Problem statement
Go through the entries below, tally each line with the string "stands", and give the final number by itself.

(Stored items)
# # # # #
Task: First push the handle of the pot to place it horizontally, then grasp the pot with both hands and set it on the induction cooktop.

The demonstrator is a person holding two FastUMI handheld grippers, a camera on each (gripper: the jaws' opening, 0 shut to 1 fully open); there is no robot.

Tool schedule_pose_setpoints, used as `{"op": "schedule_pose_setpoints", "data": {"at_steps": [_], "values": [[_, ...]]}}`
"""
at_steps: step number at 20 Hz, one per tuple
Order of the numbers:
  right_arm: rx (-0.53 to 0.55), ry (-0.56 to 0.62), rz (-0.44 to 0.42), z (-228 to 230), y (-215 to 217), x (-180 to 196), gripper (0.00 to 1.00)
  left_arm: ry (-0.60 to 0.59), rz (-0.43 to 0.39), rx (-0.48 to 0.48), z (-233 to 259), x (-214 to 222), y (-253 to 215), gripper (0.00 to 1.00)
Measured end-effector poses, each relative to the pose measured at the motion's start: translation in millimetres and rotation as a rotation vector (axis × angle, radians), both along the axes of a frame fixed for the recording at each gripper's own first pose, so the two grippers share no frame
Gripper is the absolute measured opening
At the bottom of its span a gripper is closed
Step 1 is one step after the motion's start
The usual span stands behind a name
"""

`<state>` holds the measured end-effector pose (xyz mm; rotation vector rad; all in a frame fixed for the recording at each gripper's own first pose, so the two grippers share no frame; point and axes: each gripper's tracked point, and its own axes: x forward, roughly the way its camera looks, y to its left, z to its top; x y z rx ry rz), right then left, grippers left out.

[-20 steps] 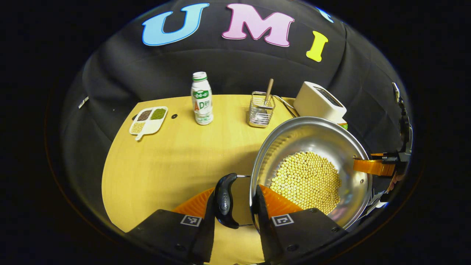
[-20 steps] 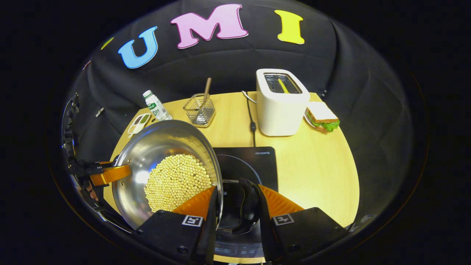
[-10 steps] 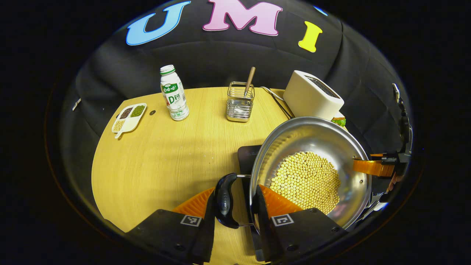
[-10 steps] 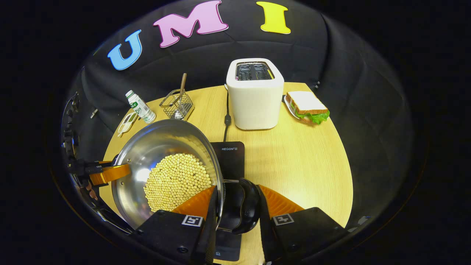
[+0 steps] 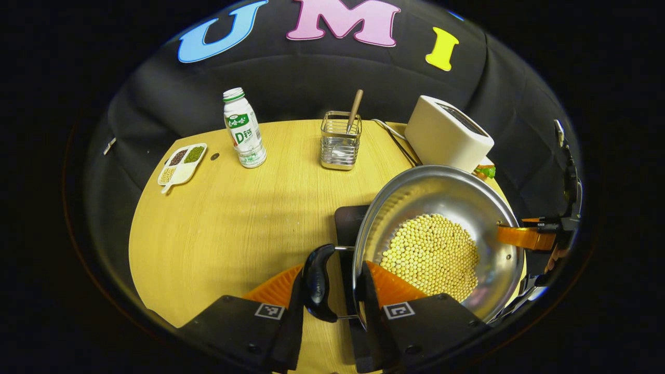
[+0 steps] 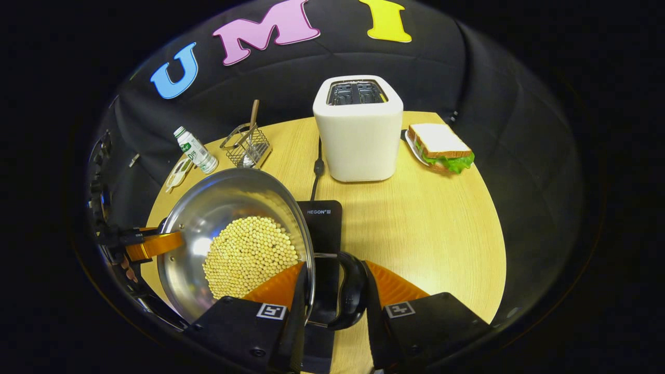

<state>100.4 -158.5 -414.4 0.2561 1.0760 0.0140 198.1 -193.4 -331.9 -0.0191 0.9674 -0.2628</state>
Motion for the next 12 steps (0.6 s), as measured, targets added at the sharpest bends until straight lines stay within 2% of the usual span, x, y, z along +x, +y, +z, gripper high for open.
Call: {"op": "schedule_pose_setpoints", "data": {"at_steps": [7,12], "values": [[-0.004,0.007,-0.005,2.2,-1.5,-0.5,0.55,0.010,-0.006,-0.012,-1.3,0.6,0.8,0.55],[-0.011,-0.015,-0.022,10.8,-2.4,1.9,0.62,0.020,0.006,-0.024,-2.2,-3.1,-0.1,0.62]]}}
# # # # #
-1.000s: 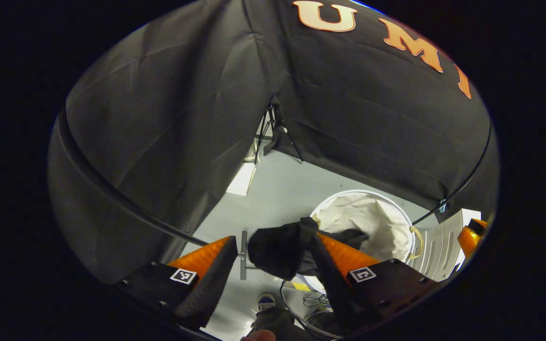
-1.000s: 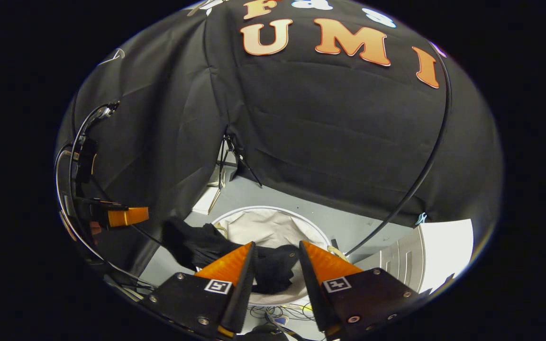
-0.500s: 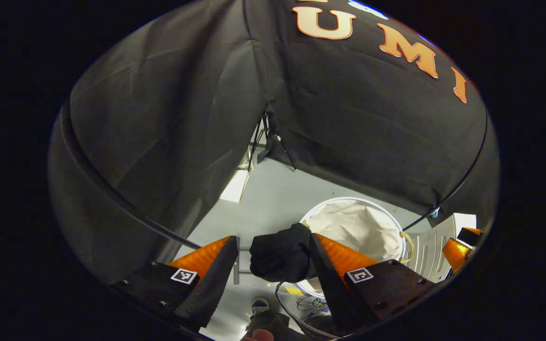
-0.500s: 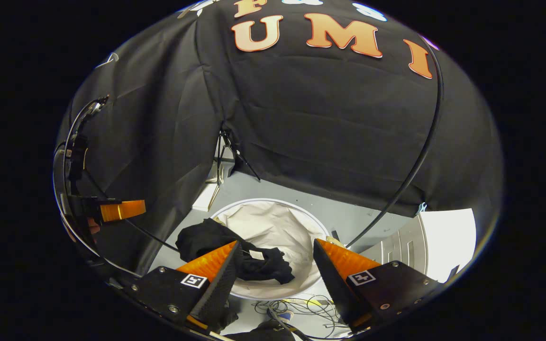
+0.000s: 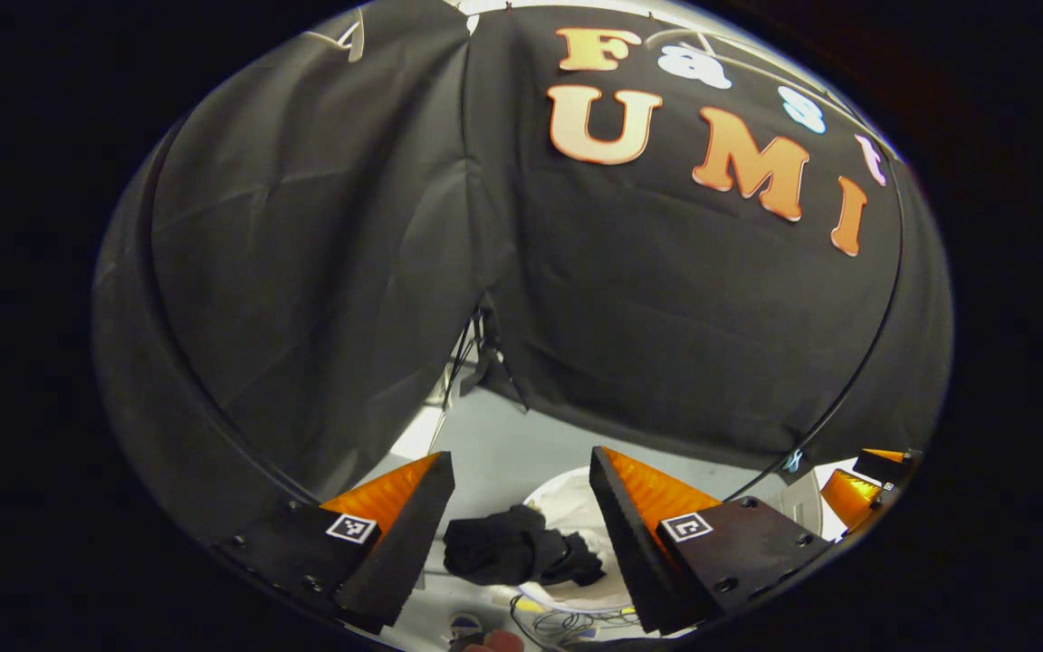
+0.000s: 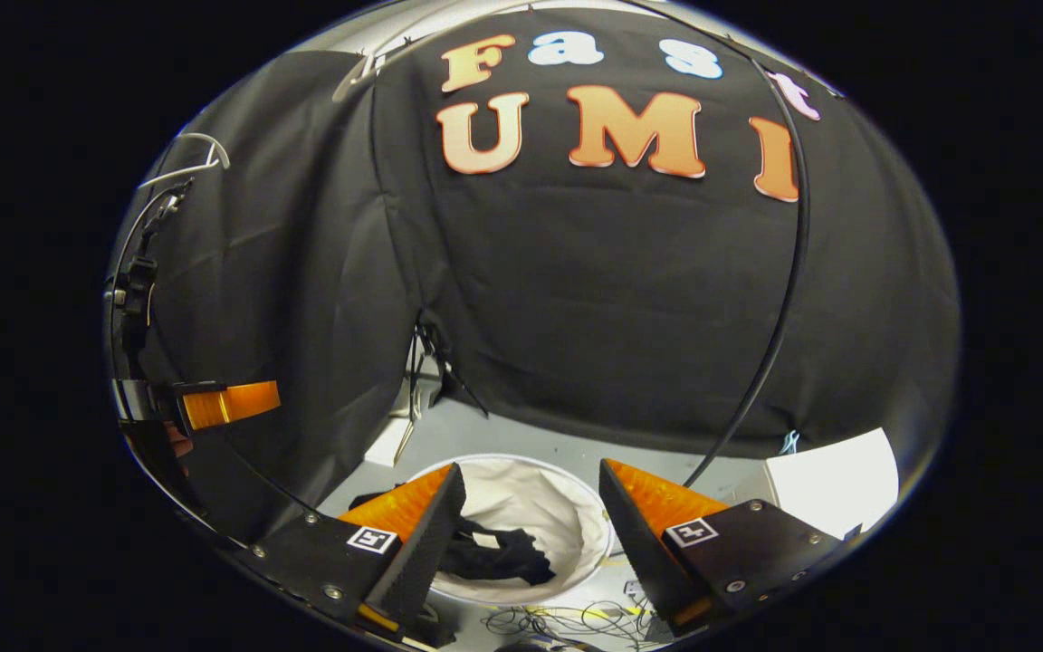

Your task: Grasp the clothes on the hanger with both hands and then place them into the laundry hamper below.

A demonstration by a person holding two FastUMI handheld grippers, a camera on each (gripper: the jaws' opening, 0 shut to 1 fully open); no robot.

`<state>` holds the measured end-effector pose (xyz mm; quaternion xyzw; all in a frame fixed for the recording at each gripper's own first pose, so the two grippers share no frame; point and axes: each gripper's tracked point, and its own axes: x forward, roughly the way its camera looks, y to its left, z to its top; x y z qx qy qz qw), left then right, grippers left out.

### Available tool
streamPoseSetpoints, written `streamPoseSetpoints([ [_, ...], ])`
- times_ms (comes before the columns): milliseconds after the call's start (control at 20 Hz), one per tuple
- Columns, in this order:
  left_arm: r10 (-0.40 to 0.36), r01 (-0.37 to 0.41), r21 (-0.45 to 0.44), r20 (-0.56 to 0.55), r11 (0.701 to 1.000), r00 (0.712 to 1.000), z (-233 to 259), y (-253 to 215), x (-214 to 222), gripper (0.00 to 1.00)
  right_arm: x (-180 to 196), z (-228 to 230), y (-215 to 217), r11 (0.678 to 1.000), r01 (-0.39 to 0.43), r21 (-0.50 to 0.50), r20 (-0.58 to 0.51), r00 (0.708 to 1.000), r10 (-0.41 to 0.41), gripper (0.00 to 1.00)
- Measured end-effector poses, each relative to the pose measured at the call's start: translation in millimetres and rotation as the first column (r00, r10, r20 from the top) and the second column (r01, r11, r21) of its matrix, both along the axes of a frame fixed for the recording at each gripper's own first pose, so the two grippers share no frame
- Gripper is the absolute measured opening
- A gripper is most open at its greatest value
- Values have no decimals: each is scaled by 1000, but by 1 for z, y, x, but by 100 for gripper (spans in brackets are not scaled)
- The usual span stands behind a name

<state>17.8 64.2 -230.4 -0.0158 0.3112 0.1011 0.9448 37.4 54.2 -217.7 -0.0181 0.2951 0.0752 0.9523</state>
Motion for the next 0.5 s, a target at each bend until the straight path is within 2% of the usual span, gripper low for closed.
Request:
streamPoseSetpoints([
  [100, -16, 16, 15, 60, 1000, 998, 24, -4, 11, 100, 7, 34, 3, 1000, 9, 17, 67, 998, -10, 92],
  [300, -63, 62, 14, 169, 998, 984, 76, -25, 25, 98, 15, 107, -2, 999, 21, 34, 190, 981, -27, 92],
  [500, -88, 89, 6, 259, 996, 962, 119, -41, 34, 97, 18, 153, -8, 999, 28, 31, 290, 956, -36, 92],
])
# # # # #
Exercise response
2